Zero-shot domain adaptation based on dual-level mix and contrast
Yu Zhe, Jun Sakuma

TL;DR
This paper introduces a novel zero-shot domain adaptation method that leverages dual-level mixup, domain adversarial learning, and contrastive learning to learn domain-invariant features with minimal task bias, improving performance on benchmarks.
Contribution
It proposes a new ZSDA approach combining dual-level mixup, extended domain adversarial learning, and contrastive learning to reduce task bias and enhance domain invariance.
Findings
Achieves improved performance on multiple benchmarks.

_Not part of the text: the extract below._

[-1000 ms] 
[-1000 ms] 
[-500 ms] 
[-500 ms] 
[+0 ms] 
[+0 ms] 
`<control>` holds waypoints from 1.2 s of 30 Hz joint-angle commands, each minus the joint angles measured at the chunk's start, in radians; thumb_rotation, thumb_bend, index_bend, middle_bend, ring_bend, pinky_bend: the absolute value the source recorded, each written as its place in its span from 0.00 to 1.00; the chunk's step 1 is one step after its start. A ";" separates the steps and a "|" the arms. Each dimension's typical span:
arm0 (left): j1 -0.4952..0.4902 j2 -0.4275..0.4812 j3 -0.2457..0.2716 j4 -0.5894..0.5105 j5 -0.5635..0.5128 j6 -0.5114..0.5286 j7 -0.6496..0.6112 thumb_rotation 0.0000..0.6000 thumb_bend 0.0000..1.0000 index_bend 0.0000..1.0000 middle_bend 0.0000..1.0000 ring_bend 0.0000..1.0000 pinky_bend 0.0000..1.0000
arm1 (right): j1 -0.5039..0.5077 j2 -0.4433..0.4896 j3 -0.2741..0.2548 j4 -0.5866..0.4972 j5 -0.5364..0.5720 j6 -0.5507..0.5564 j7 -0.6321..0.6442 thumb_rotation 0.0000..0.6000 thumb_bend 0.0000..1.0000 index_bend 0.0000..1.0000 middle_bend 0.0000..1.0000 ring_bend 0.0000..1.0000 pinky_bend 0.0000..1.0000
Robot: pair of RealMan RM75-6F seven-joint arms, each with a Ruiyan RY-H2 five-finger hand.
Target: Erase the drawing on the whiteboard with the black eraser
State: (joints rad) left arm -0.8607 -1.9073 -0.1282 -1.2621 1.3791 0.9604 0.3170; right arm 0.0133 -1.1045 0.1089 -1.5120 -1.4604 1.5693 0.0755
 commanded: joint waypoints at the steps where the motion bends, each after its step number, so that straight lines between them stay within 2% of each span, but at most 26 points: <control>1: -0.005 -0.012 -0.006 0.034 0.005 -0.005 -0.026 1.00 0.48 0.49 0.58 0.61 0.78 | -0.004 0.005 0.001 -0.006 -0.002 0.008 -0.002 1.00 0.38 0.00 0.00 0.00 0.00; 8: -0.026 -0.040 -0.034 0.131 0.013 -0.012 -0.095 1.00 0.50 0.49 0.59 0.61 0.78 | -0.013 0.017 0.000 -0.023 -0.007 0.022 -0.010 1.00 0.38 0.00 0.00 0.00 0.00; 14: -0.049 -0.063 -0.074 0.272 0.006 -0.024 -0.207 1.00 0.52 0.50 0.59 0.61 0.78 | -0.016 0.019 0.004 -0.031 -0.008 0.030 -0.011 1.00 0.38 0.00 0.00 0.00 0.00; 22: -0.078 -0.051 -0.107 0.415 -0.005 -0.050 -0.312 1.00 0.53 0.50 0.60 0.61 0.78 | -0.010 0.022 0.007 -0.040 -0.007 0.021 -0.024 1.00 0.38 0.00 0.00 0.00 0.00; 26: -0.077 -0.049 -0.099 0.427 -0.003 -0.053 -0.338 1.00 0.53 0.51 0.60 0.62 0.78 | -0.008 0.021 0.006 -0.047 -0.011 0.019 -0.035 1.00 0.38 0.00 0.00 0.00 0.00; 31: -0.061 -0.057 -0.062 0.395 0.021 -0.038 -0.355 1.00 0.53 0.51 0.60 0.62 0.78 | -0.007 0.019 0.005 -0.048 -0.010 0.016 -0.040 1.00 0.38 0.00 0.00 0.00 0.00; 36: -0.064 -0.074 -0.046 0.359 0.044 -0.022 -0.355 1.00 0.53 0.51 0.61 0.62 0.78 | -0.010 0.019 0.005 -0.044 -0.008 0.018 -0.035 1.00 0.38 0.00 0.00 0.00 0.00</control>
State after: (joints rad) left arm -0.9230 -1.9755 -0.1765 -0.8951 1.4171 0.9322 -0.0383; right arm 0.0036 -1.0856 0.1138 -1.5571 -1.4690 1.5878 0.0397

Effectively reduces task bias in domain-invariant feature learning.
Demonstrates the effectiveness of dual-level mixup and contrastive learning in ZSDA.
Abstract
Zero-shot domain adaptation (ZSDA) is a domain adaptation problem in the situation that labeled samples for a target task (task of interest) are only available from the source domain at training time, but for a task different from the task of interest (irrelevant task), labeled samples are available from both source and target domains. In this situation, classical domain adaptation techniques can only learn domain-invariant features in the irrelevant task. However, due to the difference in sample distribution between the two tasks, domain-invariant features learned in the irrelevant task are biased and not necessarily domain-invariant in the task of interest. To solve this problem, this paper proposes a new ZSDA method to learn domain-invariant features with low task bias. To this end, we propose (1) data augmentation with dual-level mixups in both task and domain to fill the absence of…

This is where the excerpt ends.